Schätzungen zufolge könnten bis 2035 etwa 1,8 Mio. Arbeitsplätze im Gesundheitssektor unbesetzt bleiben, hinzukommt, dass jeder zehnte Eingewanderte Deutschland wieder verlässt. Grund hierfür sind die gegenwärtig gültigen Gesetze, welche die Hürden für die Zuwanderung von Nicht-Europäern so hoch setzen, dass es fast unmöglich und dazu noch sehr unattraktiv ist, nach Deutschland zu kommen.[3] Im Allgemeinen sind Pflege- und Gesundheitsberufe reglementiert, sodass sie eine Berufsausübungserlaubnis benötigen.

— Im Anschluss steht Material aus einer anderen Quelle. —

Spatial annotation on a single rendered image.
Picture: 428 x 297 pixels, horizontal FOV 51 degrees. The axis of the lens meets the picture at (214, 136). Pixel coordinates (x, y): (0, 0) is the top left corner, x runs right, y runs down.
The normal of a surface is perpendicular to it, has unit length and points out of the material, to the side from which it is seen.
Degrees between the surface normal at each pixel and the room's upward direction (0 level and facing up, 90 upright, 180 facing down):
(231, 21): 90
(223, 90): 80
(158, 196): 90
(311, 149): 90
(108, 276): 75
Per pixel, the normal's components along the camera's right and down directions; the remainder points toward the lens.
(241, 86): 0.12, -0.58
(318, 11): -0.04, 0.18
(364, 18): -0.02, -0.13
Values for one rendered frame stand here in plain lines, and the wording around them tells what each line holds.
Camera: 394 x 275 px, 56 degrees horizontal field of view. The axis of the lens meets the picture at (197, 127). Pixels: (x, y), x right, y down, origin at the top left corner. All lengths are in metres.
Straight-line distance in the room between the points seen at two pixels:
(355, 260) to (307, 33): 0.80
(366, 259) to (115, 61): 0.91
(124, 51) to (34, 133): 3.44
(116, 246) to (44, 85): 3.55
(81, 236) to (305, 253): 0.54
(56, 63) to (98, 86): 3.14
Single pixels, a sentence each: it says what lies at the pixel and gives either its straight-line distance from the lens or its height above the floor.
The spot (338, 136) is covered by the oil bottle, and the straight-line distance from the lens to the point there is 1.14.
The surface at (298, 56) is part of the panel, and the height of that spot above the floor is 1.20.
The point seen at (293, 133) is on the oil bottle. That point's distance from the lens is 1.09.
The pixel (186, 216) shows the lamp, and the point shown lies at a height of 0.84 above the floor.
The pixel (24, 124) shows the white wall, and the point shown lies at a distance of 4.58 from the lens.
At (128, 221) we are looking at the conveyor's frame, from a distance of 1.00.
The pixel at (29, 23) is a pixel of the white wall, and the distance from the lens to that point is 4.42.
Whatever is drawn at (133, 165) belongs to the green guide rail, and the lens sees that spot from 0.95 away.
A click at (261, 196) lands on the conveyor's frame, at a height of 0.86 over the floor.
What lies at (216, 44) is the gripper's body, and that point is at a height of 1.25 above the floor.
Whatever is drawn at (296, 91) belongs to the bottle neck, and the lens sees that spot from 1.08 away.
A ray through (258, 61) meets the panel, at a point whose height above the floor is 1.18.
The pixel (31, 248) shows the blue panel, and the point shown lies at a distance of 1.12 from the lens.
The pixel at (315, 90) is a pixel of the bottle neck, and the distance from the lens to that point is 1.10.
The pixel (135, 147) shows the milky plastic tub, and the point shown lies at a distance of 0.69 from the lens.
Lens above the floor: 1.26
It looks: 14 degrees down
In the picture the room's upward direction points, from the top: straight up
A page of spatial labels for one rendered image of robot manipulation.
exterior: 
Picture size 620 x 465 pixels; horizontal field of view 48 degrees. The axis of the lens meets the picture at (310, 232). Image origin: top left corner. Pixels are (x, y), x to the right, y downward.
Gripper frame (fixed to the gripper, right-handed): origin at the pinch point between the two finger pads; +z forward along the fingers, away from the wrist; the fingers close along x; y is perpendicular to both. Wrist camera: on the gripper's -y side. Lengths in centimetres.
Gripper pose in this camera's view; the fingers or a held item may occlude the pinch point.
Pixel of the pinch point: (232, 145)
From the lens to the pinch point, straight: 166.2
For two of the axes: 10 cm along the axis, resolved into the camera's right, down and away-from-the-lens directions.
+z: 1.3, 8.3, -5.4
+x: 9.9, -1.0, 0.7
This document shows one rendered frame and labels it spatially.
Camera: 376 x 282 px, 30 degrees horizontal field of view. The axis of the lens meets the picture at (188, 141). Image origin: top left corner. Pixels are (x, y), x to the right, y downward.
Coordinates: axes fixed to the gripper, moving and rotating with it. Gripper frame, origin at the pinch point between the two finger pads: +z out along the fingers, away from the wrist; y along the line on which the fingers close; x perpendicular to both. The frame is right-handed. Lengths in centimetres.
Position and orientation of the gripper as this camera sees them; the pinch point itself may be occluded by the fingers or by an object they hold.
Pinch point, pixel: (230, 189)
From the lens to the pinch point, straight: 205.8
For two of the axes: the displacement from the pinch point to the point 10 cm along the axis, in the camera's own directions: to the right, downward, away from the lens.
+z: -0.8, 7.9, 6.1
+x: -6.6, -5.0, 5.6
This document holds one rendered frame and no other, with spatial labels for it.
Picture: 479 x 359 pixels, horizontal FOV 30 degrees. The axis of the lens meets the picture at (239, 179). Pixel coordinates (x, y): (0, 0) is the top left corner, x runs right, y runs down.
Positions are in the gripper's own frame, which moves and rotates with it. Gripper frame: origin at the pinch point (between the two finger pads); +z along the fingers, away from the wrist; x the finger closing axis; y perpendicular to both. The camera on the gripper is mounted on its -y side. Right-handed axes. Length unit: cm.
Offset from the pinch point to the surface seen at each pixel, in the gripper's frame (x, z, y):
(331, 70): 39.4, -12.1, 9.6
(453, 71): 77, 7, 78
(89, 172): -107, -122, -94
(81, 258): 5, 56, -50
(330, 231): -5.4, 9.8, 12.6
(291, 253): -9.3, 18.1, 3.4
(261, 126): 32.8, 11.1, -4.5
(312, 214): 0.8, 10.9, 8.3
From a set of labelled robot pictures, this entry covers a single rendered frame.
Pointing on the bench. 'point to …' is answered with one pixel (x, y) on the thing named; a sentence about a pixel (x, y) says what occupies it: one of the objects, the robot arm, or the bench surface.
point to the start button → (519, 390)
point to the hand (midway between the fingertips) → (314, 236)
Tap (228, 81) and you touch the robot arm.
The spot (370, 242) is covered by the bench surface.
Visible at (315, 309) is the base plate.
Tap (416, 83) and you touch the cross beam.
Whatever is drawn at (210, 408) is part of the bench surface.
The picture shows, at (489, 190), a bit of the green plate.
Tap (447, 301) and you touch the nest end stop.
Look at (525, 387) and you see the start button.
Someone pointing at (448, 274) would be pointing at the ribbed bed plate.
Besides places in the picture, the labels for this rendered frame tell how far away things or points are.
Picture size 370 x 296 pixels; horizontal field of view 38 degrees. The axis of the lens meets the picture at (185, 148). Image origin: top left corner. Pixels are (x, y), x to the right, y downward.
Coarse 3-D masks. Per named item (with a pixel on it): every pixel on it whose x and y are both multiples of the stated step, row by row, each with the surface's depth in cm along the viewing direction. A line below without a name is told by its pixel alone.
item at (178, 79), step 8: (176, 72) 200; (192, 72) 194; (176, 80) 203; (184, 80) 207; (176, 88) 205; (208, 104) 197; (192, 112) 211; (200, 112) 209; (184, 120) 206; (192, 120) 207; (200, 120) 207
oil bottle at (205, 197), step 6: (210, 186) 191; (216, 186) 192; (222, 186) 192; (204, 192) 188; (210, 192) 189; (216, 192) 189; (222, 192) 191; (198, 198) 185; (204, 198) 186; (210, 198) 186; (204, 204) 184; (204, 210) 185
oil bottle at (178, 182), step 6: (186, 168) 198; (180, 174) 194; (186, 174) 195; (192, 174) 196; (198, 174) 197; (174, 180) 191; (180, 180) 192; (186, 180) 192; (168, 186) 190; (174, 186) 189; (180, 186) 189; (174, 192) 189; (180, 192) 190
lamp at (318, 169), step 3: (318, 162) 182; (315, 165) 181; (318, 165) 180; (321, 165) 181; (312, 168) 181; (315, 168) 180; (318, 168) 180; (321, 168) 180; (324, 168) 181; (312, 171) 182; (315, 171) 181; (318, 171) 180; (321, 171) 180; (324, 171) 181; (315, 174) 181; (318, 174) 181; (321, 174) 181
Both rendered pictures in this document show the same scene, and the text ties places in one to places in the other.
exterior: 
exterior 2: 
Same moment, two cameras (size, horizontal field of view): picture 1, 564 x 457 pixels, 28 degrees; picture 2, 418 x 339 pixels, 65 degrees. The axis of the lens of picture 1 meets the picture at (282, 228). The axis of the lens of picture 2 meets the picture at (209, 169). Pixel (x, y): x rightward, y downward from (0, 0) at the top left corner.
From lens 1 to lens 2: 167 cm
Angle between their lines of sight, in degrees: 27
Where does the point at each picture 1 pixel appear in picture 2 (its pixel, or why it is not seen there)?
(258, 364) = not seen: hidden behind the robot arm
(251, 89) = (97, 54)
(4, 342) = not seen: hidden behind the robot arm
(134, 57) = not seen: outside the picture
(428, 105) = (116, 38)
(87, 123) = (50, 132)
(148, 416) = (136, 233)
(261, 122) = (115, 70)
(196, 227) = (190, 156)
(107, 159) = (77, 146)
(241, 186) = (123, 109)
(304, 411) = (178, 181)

Für Pflegekräfte aus dem Ausland muss viel Zeit und Geduld aufgebracht werden. Ausreichend Sprachkenntnisse, berufliche Qualifikation und ein gültiger Arbeitsvertrag müssen vorab vorliegen, um eine Arbeitserlaubnis und Einreise nach Deutschland zu beantragen. Es kann bis zu zwei Jahre dauern, ehe eine Pflegekraft ihre Anerkennung in Deutschland erhält.[4]

Ablauf einer Anerkennung

Nach der Einreise in Deutschland muss ein Anerkennungsverfahren durchlaufen werden. In dieser Zeit sind die ausgebildeten Pflegefachkräfte aus dem Ausland nur als Hilfskräfte einsetzbar, dies kann bereits mehrere Monate in Anspruch nehmen.[5] Sie erhalten weniger Gehalt und müssen Aufgaben erledigen, die nicht ihrem Wissensstand entsprechen. Dem Betreiber fehlt so förmlich die eigentlich dringend benötigte Fachkraft. Dies sorgt für Frustration auf beiden Seiten.

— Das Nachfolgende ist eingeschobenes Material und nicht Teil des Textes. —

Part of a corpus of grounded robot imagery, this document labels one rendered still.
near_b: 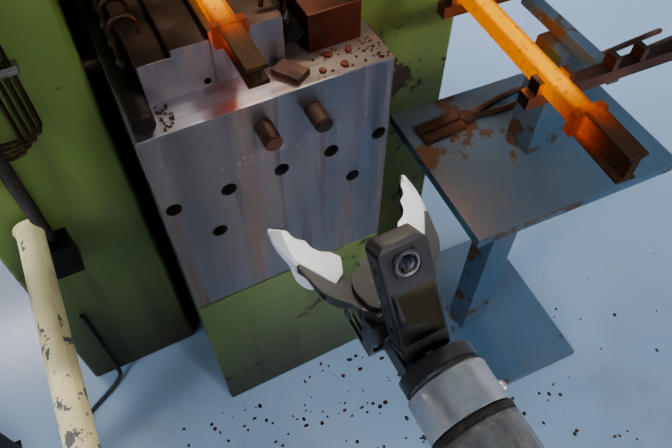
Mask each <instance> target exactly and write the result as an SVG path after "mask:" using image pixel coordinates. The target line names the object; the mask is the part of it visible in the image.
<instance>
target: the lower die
mask: <svg viewBox="0 0 672 448"><path fill-rule="evenodd" d="M126 1H127V3H128V6H129V9H130V12H131V15H132V16H133V17H134V18H135V19H136V21H137V23H138V26H139V30H140V34H137V35H136V34H134V31H133V28H132V25H131V23H130V21H128V20H126V19H120V20H117V21H116V22H115V23H114V24H113V29H114V31H115V33H116V35H117V37H118V40H119V42H120V44H121V46H122V48H123V51H124V53H125V55H126V57H127V59H128V61H129V64H130V66H131V68H132V70H133V72H134V75H135V77H136V79H137V81H138V83H139V86H140V88H141V90H142V92H143V94H144V97H145V99H146V101H147V103H148V105H149V106H150V105H153V104H156V103H160V102H163V101H166V100H169V99H172V98H175V97H178V96H181V95H184V94H187V93H190V92H193V91H197V90H200V89H203V88H206V87H209V86H212V85H215V84H217V83H221V82H224V81H227V80H230V79H233V78H236V77H239V76H240V74H239V73H238V71H237V69H236V68H235V66H234V64H233V63H232V61H231V59H230V58H229V56H228V55H227V53H226V51H225V50H224V48H222V49H218V50H216V49H215V47H214V45H213V41H212V36H211V31H210V26H209V20H208V19H207V17H206V15H205V14H204V12H203V10H202V9H201V7H200V6H199V4H198V2H197V1H196V0H126ZM225 1H226V2H227V4H228V5H229V7H230V8H231V10H232V11H233V13H234V14H235V15H237V14H240V13H243V14H244V15H245V17H246V18H247V25H248V32H249V36H250V37H251V39H252V40H253V42H254V43H255V45H256V46H257V48H258V49H259V51H260V52H261V54H262V55H263V57H264V58H265V60H266V61H267V63H268V67H270V66H273V65H276V64H277V63H278V62H279V61H280V60H281V59H282V58H283V57H284V58H286V57H285V45H284V33H283V21H282V15H281V14H280V12H279V11H278V10H277V8H276V7H275V6H274V4H273V3H272V2H271V0H264V2H263V5H264V6H263V7H261V8H260V7H258V5H257V1H258V0H225ZM104 9H105V11H106V13H107V15H108V18H110V17H111V16H113V15H115V14H117V13H124V10H123V7H122V4H121V3H120V2H119V1H116V0H112V1H109V2H107V3H106V4H105V5H104ZM206 78H211V79H212V81H211V83H209V84H205V82H204V80H205V79H206Z"/></svg>
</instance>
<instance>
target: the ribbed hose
mask: <svg viewBox="0 0 672 448"><path fill-rule="evenodd" d="M7 162H8V161H7V158H5V157H4V154H2V152H1V149H0V179H1V180H2V182H3V183H4V185H5V186H6V188H7V189H8V190H9V192H10V193H11V195H12V196H13V198H14V199H15V201H16V202H17V203H18V205H19V207H20V208H21V210H22V211H23V212H24V214H25V215H26V217H27V218H28V220H29V221H30V223H32V224H34V225H35V226H39V227H41V228H42V229H44V230H45V234H46V237H47V241H48V245H49V249H50V253H51V257H52V261H53V264H54V268H55V272H56V276H57V280H60V279H62V278H65V277H67V276H70V275H72V274H75V273H78V272H80V271H83V270H85V266H84V262H83V259H82V256H81V252H80V250H79V249H78V247H77V246H76V244H75V242H74V241H73V239H72V237H71V236H70V234H69V233H68V231H67V229H66V228H65V227H63V228H60V229H58V230H55V231H53V230H52V228H51V227H50V225H49V223H48V222H47V220H46V219H45V217H44V216H43V215H42V213H41V211H40V210H39V208H38V206H37V205H36V204H35V202H34V200H33V199H32V197H31V196H30V194H29V193H28V191H27V189H26V188H25V187H24V185H23V183H22V182H21V180H20V179H19V177H18V175H17V174H16V173H15V171H14V169H13V168H12V167H11V165H10V163H7Z"/></svg>
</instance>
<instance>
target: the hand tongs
mask: <svg viewBox="0 0 672 448"><path fill-rule="evenodd" d="M661 32H662V28H657V29H654V30H652V31H650V32H647V33H645V34H642V35H640V36H637V37H635V38H633V39H630V40H628V41H625V42H623V43H620V44H618V45H616V46H613V47H611V48H608V49H606V50H604V51H601V52H602V53H604V54H605V55H606V53H607V51H608V50H611V49H614V50H615V51H619V50H621V49H624V48H626V47H628V46H631V45H633V44H634V43H635V42H636V41H639V40H641V41H643V40H645V39H648V38H650V37H652V36H655V35H657V34H660V33H661ZM669 40H672V36H668V37H666V38H664V39H661V40H659V41H657V42H654V43H652V44H649V45H647V46H648V47H651V46H654V45H657V44H660V43H663V42H666V41H669ZM521 86H522V85H519V86H517V87H514V88H512V89H510V90H507V91H505V92H503V93H500V94H498V95H496V96H494V97H492V98H491V99H489V100H487V101H486V102H484V103H482V104H481V105H479V106H478V107H476V108H475V109H474V110H469V109H465V110H462V111H460V112H459V116H458V115H457V114H456V113H455V112H454V111H453V112H450V113H448V114H446V115H443V116H441V117H438V118H436V119H433V120H431V121H429V122H426V123H424V124H421V125H419V126H416V127H415V130H414V132H415V133H416V134H417V135H418V137H419V138H421V137H422V139H421V140H422V141H423V142H424V143H425V145H426V146H430V145H432V144H435V143H437V142H439V141H442V140H444V139H446V138H449V137H451V136H453V135H456V134H458V133H460V132H463V131H465V130H466V129H467V126H469V125H473V124H474V123H475V122H476V118H481V117H486V116H490V115H494V114H498V113H501V112H504V111H507V110H510V109H513V108H515V105H516V101H517V100H516V101H513V102H511V103H508V104H505V105H502V106H499V107H495V108H491V109H487V110H485V109H486V108H488V107H489V106H491V105H493V104H494V103H496V102H498V101H500V100H502V99H505V98H507V97H509V96H512V95H514V94H516V93H519V91H520V89H521Z"/></svg>
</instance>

Nach Prüfung der Unterlagen seitens der Behörden wird lediglich bei 7 % eine Anerkennung der Qualifikation ausgesprochen.[6] Der Großteil der Antragsteller muss einen Anpassungslehrgang durchlaufen und/oder anschließend die Kenntnisprüfung ablegen. Auch dies nimmt wieder einige Monate Zeit in Anspruch.

Die Wartezeiten für Antragsteller auf Anerkennung ihrer Berufsqualifikation unterscheiden sich je nach Bundesland. So müssen sich Gesundheits- und Krankenpfleger im Bundesdurchschnitt 77 Tage gedulden, bis ihr Antrag erstmalig beschieden wird.[7]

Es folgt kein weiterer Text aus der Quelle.